A Simple Pandas Computation¶

Now let's write a simple Python function that computes the division of column B over column A (when A is not zero) using pandas. We decorate the function with @bodo.jit to indicate that we want to compile the code using Bodo. Let's also add a timer to measure the execution time.

@bodo.jit(cache=True)
def computation():
    t1 = time.time()
    df = pd.read_parquet("my_data.pq")
    df2 = pd.DataFrame({"A": df.apply(lambda r: 0 if r.A == 0 else (r.B // r.A), axis=1)})
    df2.to_parquet("out.pq")
    print("Execution time:", time.time() - t1)

computation()

Running the Code¶

Bringing it all together, the complete code looks like this:

import pandas as pd
import numpy as np
import bodo
import time

NUM_GROUPS = 30
NUM_ROWS = 20_000_000

df = pd.DataFrame({
    "A": np.arange(NUM_ROWS) % NUM_GROUPS,
    "B": np.arange(NUM_ROWS)
})
df.to_parquet("my_data.pq")

@bodo.jit(cache=True)
def computation():
    t1 = time.time()
    df = pd.read_parquet("my_data.pq")
    df2 = pd.DataFrame({"A": df.apply(lambda r: 0 if r.A == 0 else (r.B // r.A), axis=1)})
    df2.to_parquet("out.pq")
    print("Execution time:", time.time() - t1)

computation()

To run the code, save it to a file, e.g. test_bodo.py, and run the following command in your terminal:

python test_bodo.py

By default Bodo will use all available cores. To set a limit on the number of processes spawned, set the environment variable BODO_NUM_WORKERS. Note that the first time you run this code, it may take a few seconds to compile the code. Next time you run the code, it will execute much faster. Check the Python API Reference for the full list of supported Python operations.
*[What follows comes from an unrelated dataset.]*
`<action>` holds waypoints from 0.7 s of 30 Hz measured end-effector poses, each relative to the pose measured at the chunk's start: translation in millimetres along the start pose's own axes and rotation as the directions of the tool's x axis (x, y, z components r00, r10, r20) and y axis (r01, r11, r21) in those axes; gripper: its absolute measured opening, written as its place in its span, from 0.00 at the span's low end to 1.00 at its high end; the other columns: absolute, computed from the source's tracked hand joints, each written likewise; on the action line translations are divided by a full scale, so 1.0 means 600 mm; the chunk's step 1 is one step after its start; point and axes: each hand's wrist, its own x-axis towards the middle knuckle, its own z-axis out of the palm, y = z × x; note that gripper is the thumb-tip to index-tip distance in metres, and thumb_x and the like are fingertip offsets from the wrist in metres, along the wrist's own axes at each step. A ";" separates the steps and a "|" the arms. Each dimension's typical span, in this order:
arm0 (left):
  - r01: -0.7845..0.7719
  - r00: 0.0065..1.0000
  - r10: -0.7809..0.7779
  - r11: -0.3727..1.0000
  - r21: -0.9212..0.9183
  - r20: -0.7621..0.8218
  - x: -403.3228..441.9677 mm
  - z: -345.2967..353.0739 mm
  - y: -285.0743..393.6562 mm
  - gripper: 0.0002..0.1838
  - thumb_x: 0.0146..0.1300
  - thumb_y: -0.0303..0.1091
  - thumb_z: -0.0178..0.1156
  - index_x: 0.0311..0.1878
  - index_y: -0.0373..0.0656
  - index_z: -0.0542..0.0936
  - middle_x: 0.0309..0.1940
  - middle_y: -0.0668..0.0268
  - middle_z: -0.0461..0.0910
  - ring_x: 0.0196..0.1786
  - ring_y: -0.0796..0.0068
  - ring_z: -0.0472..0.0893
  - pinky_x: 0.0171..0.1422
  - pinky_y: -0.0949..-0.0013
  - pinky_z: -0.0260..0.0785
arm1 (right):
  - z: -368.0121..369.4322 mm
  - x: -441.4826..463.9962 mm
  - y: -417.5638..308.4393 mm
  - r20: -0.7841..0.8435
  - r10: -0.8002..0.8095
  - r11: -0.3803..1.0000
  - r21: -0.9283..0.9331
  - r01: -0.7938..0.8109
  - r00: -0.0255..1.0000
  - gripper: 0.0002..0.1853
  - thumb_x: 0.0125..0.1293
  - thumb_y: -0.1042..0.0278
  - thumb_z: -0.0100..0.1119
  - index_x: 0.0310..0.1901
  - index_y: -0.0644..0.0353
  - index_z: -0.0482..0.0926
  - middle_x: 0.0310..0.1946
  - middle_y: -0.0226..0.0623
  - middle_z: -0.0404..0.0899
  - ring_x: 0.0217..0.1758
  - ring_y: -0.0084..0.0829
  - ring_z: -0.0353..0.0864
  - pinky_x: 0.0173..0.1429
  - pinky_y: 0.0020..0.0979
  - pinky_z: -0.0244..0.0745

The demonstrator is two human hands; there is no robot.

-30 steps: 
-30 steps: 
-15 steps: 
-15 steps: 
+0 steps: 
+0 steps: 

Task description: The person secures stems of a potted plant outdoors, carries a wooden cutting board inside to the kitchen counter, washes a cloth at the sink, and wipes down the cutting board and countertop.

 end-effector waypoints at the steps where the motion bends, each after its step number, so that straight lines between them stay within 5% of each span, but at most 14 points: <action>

Bodo Integration Quickstart¶

Here are high level steps for integrating Bodo into Python workloads:

Installation and Import

a. Install Bodo (e.g. pip install bodo).

b. In each file where parallelization is desired, add:
```
import bodo
```
JIT-Compile Your Main Processing Functions

a. Decorate computationally intensive functions with @bodo.jit(cache=True).
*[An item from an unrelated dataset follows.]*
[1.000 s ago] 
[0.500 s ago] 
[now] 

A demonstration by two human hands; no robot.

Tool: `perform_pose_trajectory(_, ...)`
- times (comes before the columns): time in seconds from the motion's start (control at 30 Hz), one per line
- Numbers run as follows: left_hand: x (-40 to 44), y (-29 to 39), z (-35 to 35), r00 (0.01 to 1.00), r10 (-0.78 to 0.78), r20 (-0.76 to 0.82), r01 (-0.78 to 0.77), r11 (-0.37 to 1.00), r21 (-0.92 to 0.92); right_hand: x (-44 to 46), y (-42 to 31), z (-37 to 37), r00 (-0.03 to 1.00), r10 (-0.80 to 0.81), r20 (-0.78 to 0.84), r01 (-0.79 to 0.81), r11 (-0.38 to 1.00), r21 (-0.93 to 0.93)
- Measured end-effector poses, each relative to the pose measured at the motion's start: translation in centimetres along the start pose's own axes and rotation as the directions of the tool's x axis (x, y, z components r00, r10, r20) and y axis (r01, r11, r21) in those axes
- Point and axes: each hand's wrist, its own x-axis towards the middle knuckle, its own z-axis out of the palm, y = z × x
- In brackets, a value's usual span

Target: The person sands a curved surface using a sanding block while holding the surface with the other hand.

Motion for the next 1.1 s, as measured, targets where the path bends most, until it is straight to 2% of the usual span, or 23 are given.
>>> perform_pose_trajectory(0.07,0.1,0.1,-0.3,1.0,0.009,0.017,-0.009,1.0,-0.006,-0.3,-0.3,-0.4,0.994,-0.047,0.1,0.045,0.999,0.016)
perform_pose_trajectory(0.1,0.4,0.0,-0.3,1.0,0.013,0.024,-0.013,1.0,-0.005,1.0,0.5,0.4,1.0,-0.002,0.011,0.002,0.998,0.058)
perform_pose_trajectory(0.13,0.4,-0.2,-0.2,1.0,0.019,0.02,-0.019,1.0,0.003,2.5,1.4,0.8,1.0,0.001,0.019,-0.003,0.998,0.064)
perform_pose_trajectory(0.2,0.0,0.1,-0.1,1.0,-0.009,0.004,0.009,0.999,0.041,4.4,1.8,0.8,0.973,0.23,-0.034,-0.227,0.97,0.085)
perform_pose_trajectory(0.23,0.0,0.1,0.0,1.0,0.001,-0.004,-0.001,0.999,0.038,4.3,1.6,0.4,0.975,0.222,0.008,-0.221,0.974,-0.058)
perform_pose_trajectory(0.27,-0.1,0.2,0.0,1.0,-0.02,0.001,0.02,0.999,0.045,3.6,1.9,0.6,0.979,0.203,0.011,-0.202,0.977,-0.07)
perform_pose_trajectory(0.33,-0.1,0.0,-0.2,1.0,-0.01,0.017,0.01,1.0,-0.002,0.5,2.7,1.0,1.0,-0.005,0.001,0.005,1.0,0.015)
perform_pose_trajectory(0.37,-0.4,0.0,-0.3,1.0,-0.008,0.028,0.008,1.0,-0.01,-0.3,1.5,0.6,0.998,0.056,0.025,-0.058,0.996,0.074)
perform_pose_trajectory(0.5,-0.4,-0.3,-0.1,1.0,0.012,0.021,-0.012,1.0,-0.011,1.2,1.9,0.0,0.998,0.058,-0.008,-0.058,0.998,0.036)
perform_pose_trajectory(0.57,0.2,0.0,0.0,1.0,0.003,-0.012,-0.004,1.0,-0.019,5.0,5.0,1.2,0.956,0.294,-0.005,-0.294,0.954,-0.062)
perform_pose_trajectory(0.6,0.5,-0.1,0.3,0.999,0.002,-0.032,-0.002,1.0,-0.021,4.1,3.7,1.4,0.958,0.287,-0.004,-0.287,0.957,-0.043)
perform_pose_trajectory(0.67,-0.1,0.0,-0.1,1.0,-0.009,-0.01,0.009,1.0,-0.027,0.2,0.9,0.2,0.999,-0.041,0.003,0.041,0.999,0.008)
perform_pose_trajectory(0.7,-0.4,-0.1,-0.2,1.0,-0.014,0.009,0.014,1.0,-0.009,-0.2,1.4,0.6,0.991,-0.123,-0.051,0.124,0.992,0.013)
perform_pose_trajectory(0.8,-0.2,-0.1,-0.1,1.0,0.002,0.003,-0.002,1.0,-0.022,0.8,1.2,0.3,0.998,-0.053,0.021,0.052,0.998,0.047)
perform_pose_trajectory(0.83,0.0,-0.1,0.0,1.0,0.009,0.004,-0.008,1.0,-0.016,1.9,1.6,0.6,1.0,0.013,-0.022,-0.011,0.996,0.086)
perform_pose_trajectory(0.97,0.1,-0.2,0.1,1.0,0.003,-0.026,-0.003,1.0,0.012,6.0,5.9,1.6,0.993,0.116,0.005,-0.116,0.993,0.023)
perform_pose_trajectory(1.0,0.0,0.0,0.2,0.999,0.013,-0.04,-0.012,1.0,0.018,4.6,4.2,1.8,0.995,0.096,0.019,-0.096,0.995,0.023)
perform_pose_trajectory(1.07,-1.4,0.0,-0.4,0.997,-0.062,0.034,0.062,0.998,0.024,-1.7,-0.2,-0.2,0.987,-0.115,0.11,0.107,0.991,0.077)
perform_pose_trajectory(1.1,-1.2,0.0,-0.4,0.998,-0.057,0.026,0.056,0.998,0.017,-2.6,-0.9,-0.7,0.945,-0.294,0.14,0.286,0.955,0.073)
b. Gather all configuration inputs (e.g., file lists) outside of the jitted function and pass those inputs into the jitted function as parameters.
- Any file discovery logic (e.g., glob.glob, or referencing environment variables) should happen outside your jitted function.
- The jitted function should receive the final list of files/tables and other necessary parameters explicitly.
c. Keep I/O of large data inside JIT functions if the storage format is supported by Bodo (Parquet, CSV, JSON, Iceberg, Snowflake).

Example code:
```
@bodo.jit(cache=True)
def process_data(file_list):
   df = pd.read_parquet(file_list)
   print(df.A.sum())

file_list = get_file_list()
process_data(file_list)
```
Avoid Python Features Incompatible With Bodo

Inside jitted functions, avoid:
- Using list/set/dict data structures for large data.
- Unusual dynamic Python features (e.g., closures capturing changing state).
- Unused imports or library calls that Bodo cannot compile.
Generally, use Pandas DataFrames and Numpy arrays for large data and use idiomatic Pandas code to process data.
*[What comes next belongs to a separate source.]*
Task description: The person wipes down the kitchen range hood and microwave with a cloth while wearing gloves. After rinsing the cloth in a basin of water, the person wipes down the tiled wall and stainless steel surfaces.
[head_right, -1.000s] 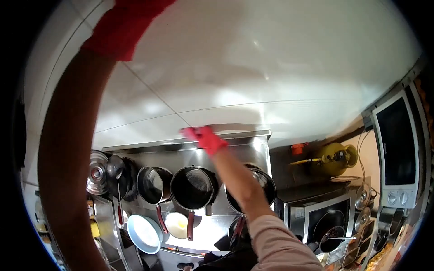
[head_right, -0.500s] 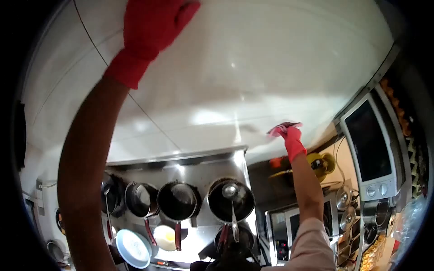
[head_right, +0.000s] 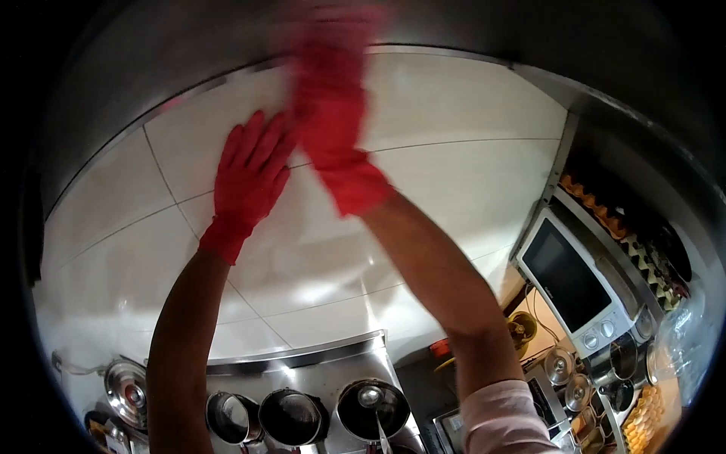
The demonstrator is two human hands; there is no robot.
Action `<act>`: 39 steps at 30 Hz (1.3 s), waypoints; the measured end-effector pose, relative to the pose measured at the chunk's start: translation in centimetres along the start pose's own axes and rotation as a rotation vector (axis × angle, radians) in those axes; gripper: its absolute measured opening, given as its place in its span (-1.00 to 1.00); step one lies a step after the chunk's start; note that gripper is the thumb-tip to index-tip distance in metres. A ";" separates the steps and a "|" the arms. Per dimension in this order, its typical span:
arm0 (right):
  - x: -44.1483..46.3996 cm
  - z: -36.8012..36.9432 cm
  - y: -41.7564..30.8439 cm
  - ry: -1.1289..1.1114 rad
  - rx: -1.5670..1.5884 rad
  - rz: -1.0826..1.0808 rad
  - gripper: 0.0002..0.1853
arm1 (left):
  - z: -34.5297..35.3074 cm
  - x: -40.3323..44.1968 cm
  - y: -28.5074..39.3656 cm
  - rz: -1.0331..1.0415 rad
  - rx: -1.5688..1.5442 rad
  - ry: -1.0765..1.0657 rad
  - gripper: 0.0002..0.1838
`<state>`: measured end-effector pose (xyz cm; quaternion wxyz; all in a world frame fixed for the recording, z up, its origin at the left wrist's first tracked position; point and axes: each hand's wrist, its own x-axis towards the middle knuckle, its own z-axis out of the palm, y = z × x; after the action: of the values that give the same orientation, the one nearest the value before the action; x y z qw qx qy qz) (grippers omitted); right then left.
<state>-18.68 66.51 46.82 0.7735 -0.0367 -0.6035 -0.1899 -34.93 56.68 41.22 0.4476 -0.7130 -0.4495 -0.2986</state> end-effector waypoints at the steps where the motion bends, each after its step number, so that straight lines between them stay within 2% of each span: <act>1: 3.1 4.1 -2.7 0.173 0.196 -0.053 -0.81 | 1.0 -0.8 -0.9 -0.103 -0.220 -0.027 -0.23; 2: 5.6 4.8 -5.6 -0.105 0.503 0.229 -0.85 | 1.2 -0.8 -0.7 -0.121 -0.237 -0.055 -0.24; 3: 5.1 6.3 -7.7 -0.165 0.353 0.130 -0.84 | 1.4 -0.7 -0.5 -0.140 -0.254 -0.083 -0.25; 4: 4.6 7.8 -9.8 -0.210 0.207 0.025 -0.80 | 0.5 -0.1 0.1 -0.077 -0.061 -0.101 -0.28; 6: 5.4 11.6 -12.5 -0.132 0.495 0.247 -0.82 | -1.2 1.0 1.2 0.054 0.334 -0.132 -0.34; 8: 5.5 11.5 -11.0 -0.305 0.238 0.166 -0.83 | -0.9 1.0 1.0 0.060 0.263 -0.074 -0.35; 9: 5.1 10.2 -9.0 -0.251 0.147 0.100 -0.81 | 0.2 0.3 0.1 0.062 0.246 -0.040 -0.34; 10: 4.9 7.6 -6.2 -0.197 0.063 0.038 -0.78 | 0.8 -0.2 -0.5 0.101 0.222 0.032 -0.34; 11: 5.4 3.1 -2.8 -0.247 0.042 -0.086 -0.78 | 1.3 -0.7 -1.1 0.142 0.199 0.103 -0.34; 12: 6.4 -0.7 1.3 -0.253 -0.032 -0.230 -0.72 | -1.1 1.0 1.1 0.083 0.212 0.040 -0.33; 14: 7.6 -8.9 7.3 -0.236 -0.305 -0.291 -0.63 | -1.0 0.9 0.9 0.096 0.217 0.049 -0.33; 15: 9.1 -13.2 9.3 -0.413 -0.422 -0.256 -0.62 | -0.9 0.8 0.7 0.101 0.212 0.052 -0.32; 16: 9.4 -15.5 12.4 -0.419 -0.433 -0.208 -0.65 | -1.1 0.8 0.8 0.103 0.188 0.048 -0.32; 18: 10.5 -17.8 13.6 -0.448 -0.560 -0.218 -0.66 | -1.3 0.7 0.8 0.110 0.170 0.034 -0.33; 21: 9.9 -14.1 10.8 -0.313 -0.322 0.014 -0.68 | -0.9 0.4 0.6 0.126 0.214 0.021 -0.36; 23: 9.3 -10.5 7.0 -0.238 -0.338 -0.310 -0.74 | -0.5 0.2 0.3 0.149 0.268 0.030 -0.39; 24: 8.3 -6.8 5.0 -0.211 -0.115 -0.206 -0.74 | -0.8 0.2 0.2 0.146 0.306 0.006 -0.39; 26: 6.9 0.1 -0.9 -0.164 0.065 -0.110 -0.76 | -1.0 0.4 0.6 0.148 0.371 -0.043 -0.39; 29: 6.4 8.7 -11.8 -0.193 0.487 0.254 -0.74 | -3.4 3.9 3.2 -0.023 0.575 -0.623 -0.35; 30: 5.9 11.2 -14.1 -0.221 0.566 0.327 -0.72 | 0.4 -0.3 -0.1 0.077 0.385 -0.165 -0.31; 31: 5.7 12.8 -16.1 -0.273 0.467 0.236 -0.70 | -1.2 -0.2 0.6 0.087 0.298 -0.194 -0.31; 32: 6.2 13.0 -16.8 -0.268 0.010 -0.156 -0.62 | -3.0 0.4 1.2 0.100 0.213 -0.220 -0.31; 33: 6.2 12.4 -16.3 -0.330 -0.036 -0.203 -0.60 | -3.0 0.7 1.2 0.125 0.226 -0.137 -0.36; 34: 6.0 11.6 -15.3 -0.399 -0.084 -0.249 -0.58 | -3.2 1.7 1.8 0.073 0.265 -0.297 -0.37; 36: 6.9 9.4 -11.0 -0.437 0.229 -0.217 -0.68 | -5.3 4.6 3.5 -0.042 0.342 -0.615 -0.39; 37: 7.7 6.4 -8.7 -0.422 0.200 -0.229 -0.61 | -2.1 2.0 1.2 0.046 0.264 -0.313 -0.43; 38: 8.3 3.9 -5.9 -0.445 0.027 -0.256 -0.54 | 1.0 -0.6 -1.0 0.150 0.201 -0.016 -0.46; 39: 8.7 1.4 -1.8 -0.391 0.047 -0.241 -0.52 | -0.2 0.1 -0.3 0.141 0.220 0.015 -0.46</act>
<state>-18.84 63.06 55.17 0.6140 0.0177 -0.7464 -0.2560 -35.20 56.61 41.50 0.5463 -0.6872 -0.4251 -0.2205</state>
Use @bodo.wrap_python for Calling Non-JIT Libraries inside JIT

A common pattern is calling a Python function using a domain-specific library on every row of a dataframe. Use @bodo.wrap_python for this case. Provide output type of the Python call using a sample of representative output:

tokenizer = AutoTokenizer.from_pretrained(tokenizer_name)
out_list_type = bodo.typeof([1, 2])

@bodo.wrap_python(out_list_type)
def run_tokenizer(text):
    tokenized = tokenizer(text)
    return tokenized["input_ids"]

@bodo.jit
def preprocess_pile(file_list):
    df = pd.read_parquet(file_list)
    df["input_ids"] = df["text"].map(run_tokenizer)
    ...

See Compilation Tips and Troubleshooting for more tips on handling compilation issues.